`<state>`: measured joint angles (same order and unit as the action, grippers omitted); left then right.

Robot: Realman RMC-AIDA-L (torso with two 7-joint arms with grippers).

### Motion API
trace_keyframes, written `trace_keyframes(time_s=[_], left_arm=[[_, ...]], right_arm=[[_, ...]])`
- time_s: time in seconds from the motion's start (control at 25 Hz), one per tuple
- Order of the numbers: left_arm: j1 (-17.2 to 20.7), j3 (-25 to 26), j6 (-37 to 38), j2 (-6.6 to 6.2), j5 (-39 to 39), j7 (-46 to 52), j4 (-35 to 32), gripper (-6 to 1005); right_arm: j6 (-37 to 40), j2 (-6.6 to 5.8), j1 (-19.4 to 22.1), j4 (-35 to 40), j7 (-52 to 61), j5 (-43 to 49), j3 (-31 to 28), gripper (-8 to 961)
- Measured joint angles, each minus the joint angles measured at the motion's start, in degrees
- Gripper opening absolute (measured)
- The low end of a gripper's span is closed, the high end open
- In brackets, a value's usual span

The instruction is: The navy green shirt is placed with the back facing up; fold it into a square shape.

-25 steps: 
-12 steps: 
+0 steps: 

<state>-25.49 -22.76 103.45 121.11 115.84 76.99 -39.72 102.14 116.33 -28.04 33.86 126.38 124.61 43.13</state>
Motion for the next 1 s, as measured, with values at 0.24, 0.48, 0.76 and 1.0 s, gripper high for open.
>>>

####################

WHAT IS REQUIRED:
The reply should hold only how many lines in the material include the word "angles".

OUTPUT FOR THIS TASK:
2